I know I haven't given the most detailed scenario yet, but perhaps we can discuss it further?


----------



## hanscs

Find the most inspiring teachers to learn from. Sometimes it's not because of the subject but because of the people. For INFJs, I think they need teachers who can appreciate them and understand them.


----------



## Dallas

That makes sense  I can say that my CS teacher hasn't inspired me at all. He's about as stereotypical of a guy who sits in front of a computer all day as you can get; he talks like a computer and I'm frankly turned off because of it.


----------



## Mind Marauder

Dude I was in a similar situation. I took CS classes in high school with a teacher that was exactly like the one you described. I came to college and was thinking about double majoring in biology and CS, but the CS teacher was a hyper active nervous wreck. The exact opposite of my negative high school experience. Now I'm going to major in biology, minor in chinese (maybe double major in spanish) and just pursue all things CS related in my spare time.


----------



## Rourk

You can open your own practice with a Master's in Social Psychology or something of that nature. My friend did it. It's not that much more school. You can take master's level courses while in undergrad also. If you want to do it, you could.


----------



## snail

Do both.
_Posted via Mobile Device_


----------



## Icarus

I'm also in a similar boat, I was going to do a joint major in comp sci & molecular biology, but have recently been rethinking this path. I would start a minor in Psychology and if you like it better then just major in it and minor in comp sci. definitely a hard choice I'm sure their is a way of mixing the two AI development?


----------



## Rourk

snail said:


> Do both.
> _Posted via Mobile Device_



Contingency planning rules.

ISGw, here is a mastermind type of plan. This college, www.excelsior.edu is one of the big three transfer schools. It's quite possible for you to attend two universities and contingency plan your scheduling by balancing online courses with in person courses in order to achieve both in a relatively short amount of time. It's unorthodox but it's the future. It's by far one of the most feasible solutions to your problem. That school would allow for you attend as many other universities as possible and transfer in credits into it's program. Meanwhile you could be advancing in courses at the other school for your major. So, it's quite possible to utilize both colleges in order to mastermind the perfect schedule whilst achieving both goals. It's quite fun to plan this sort of thing and to circumnavigate some of the university policies at the many schools you will transfer in from.


----------



## astara

Sheesh, math teachers. Don't give up hope yet. With math, the teacher is extremely important. I've had good and bad ones. Let this be a lesson to you: do your homework on your teachers before you sign up for a class. 

I remember one year at uni there were four math teachers all with the same textbook. For each test, they herded the students of all four teachers into a giant auditorium. My class always came out way ahead of the other classes because we had the best math teacher in the school. Later on, I took a course with one of the other teachers and regretted it. The guy made the simplest things ridiculously complex. He confused all of us. I quit his class and went back to my original teacher the next semester. He made it so easy and passing was a breeze. 
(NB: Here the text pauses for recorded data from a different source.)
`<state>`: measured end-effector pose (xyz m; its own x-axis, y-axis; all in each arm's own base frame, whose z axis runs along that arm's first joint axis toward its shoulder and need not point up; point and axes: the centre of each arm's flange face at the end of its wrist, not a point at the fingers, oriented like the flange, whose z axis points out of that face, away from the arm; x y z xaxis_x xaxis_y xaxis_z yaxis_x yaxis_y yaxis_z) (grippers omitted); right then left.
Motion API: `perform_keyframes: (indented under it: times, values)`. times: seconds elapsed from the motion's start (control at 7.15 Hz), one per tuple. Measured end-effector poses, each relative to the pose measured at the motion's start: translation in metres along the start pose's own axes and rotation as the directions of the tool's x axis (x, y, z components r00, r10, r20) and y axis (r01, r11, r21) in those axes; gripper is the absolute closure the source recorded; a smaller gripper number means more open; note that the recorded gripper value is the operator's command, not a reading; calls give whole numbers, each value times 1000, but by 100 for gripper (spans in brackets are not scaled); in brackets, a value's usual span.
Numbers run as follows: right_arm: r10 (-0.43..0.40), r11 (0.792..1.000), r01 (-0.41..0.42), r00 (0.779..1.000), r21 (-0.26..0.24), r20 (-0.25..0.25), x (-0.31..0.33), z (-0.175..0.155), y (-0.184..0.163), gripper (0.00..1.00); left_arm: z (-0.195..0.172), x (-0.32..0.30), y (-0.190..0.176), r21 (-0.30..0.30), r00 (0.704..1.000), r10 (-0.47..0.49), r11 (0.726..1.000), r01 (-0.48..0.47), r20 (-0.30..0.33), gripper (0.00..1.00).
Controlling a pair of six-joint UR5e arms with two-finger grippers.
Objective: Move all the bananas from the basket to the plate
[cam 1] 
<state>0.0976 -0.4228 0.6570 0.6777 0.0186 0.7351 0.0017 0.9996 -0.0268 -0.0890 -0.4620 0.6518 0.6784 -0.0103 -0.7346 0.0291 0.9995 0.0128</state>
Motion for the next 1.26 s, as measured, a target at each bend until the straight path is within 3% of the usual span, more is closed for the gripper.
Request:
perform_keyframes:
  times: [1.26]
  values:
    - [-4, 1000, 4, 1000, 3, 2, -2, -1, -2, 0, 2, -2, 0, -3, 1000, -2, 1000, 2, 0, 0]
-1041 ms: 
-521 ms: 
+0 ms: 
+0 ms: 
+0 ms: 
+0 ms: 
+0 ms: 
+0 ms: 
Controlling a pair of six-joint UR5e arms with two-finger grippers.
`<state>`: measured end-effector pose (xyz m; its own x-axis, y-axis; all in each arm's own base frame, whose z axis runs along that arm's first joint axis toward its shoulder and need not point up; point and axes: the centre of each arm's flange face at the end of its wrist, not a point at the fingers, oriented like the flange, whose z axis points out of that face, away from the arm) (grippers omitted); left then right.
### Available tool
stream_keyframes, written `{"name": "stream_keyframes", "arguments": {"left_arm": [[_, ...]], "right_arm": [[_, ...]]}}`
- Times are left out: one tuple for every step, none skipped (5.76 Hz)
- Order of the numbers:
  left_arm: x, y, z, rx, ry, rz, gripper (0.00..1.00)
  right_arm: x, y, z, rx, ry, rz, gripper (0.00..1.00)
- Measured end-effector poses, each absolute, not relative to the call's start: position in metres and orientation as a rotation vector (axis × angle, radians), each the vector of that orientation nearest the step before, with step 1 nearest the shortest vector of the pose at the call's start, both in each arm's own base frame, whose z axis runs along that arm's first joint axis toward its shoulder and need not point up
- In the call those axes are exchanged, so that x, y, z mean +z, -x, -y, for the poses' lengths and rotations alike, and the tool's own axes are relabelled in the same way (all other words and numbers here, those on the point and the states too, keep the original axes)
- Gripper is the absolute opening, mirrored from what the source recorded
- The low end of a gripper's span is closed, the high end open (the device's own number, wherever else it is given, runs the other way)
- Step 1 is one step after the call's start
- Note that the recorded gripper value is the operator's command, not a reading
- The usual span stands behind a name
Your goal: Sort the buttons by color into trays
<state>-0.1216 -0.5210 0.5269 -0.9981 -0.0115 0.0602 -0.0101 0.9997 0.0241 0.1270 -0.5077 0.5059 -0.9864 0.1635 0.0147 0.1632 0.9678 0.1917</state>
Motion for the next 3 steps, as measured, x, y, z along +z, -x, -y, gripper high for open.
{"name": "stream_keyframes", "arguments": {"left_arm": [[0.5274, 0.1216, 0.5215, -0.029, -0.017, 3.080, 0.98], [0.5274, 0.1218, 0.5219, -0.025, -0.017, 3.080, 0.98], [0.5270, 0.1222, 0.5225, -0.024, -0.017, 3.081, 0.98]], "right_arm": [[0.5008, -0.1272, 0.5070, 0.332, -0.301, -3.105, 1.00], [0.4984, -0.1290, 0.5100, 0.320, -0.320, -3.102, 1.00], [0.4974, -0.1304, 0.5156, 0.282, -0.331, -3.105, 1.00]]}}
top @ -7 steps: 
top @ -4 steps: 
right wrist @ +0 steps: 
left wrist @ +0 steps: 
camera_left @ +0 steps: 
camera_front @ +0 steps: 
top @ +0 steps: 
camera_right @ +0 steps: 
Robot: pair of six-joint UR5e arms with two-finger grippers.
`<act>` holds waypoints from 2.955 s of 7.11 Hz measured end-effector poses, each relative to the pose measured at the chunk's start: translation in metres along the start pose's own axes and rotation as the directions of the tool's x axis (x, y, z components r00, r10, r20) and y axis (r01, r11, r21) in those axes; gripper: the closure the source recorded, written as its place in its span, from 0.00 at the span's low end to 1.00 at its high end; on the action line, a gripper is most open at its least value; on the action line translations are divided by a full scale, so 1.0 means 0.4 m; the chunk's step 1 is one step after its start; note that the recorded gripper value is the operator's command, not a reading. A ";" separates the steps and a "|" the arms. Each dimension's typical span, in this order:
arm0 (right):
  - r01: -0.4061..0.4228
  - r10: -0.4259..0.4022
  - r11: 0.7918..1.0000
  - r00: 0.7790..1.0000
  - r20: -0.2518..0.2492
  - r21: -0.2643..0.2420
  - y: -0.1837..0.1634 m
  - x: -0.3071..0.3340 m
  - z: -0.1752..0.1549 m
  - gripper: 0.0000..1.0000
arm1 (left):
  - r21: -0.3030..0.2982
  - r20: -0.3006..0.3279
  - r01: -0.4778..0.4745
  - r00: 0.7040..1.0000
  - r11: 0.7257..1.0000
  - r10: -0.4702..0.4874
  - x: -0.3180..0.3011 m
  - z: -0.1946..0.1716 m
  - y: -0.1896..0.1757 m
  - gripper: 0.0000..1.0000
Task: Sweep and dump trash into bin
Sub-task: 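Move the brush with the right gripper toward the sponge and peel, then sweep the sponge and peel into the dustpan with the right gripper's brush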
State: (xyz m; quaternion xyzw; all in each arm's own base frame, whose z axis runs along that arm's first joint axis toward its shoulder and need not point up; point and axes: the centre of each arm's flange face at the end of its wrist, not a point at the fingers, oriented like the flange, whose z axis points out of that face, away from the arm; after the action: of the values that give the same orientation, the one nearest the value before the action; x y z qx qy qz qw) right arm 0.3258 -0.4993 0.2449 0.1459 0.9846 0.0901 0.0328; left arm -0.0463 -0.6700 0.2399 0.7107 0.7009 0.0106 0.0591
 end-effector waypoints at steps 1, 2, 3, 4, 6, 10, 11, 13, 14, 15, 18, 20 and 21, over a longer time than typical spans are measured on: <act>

(If the bad teacher is the only one who teaches the class, I would complain to the school.)

Psychology is nice, but unless you are a perfect A student, don't do it. Competition is fierce when you're applying for your MA +.

In the real world of comp sci, math is fun and not nearly as difficult as it is in school. It's a secret that a lot of programmers don't want non-programmers to know... it takes away the mystery.


----------



## cymatics

I started studying computer science, lasted there three months, quit, worked for the rest of the year in IT related database support job, then next fall started again in optometry and now I'm sticking to it. 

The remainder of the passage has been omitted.